Lesson #2: Don't eat food that doesn't taste good, e.g. the Sweet & Tangy Polynesian sauce.
Lesson #3: Take more chances emotionally, so the next time I stick my neck out it won't be so traumatic.
The last lesson refers to opening night for the show. I'm convinced that was the main (perhaps indirect) cause of my distress. The anxiety surrounding the occasion must've been repressed and then manifested in my recent eating habits. I've had a little insomnia this week which, fittingly, sapped my energy on Friday and led me to order a Pizza Hut delivery that night. That's what happens when you don't (or can't) deal with your emotions.
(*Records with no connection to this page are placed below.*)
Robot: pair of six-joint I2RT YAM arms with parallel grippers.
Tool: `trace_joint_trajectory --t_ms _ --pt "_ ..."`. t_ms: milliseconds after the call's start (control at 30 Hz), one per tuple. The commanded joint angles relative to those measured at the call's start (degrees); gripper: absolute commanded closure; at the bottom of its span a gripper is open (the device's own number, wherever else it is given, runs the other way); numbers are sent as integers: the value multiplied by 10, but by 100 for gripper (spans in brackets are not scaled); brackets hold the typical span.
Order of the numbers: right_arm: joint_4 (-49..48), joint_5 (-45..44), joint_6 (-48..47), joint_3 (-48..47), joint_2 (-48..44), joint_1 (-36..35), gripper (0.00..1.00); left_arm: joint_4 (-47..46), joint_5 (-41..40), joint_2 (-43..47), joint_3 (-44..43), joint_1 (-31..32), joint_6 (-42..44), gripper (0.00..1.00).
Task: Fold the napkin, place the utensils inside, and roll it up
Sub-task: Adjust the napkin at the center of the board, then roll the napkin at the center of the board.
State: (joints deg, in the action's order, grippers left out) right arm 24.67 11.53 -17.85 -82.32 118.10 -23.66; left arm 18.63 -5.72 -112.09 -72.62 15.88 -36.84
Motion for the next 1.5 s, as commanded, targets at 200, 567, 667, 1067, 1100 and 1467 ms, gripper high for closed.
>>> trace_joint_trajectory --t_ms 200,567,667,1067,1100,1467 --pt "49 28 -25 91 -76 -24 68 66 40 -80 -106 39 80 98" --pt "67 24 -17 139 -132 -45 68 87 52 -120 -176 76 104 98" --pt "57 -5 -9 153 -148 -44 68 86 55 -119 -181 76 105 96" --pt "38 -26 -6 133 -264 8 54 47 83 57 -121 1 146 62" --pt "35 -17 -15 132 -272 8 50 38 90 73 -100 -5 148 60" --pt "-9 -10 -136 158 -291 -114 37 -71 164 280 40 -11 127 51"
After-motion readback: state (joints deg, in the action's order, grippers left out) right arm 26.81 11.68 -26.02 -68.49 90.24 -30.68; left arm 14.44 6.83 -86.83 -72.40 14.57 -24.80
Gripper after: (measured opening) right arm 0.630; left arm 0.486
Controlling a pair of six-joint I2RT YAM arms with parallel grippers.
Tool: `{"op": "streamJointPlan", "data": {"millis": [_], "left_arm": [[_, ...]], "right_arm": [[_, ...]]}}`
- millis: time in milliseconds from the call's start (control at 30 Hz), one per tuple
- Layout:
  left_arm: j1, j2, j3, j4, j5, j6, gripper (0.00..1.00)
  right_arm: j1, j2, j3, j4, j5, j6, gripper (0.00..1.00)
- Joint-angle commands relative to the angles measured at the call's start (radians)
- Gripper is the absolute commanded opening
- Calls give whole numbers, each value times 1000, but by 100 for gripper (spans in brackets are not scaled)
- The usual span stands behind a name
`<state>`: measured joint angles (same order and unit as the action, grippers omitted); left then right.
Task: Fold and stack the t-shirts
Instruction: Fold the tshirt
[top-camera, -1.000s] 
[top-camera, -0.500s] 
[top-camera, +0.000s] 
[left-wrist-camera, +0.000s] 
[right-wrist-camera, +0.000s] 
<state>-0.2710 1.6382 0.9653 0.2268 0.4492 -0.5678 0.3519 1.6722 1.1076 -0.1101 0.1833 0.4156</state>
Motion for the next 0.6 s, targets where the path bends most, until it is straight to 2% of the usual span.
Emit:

Take comfort, dear readers, in the knowledge that I am capable of self-criticism and personal growth. I would appreciate it greatly if you could soften the tone of some of your comments. They often feel like attacks. Please keep in mind that I'm sharing deeply personal information, but this blog is at best a sliver of me. You would need a lot more knowledge of my character to make an informed judgment of my words and deeds.
That being said, I'll keep as many comments as I can stomach. The feedback can be illuminating, and it may encourage more people to read. So, yes, I am using your comments to self-aggrandize and, potentially, profit off of. But, with all due respect, you can take all the cheap shots you want at me, while I'm left to be haunted by anonymous cyber-ghosts.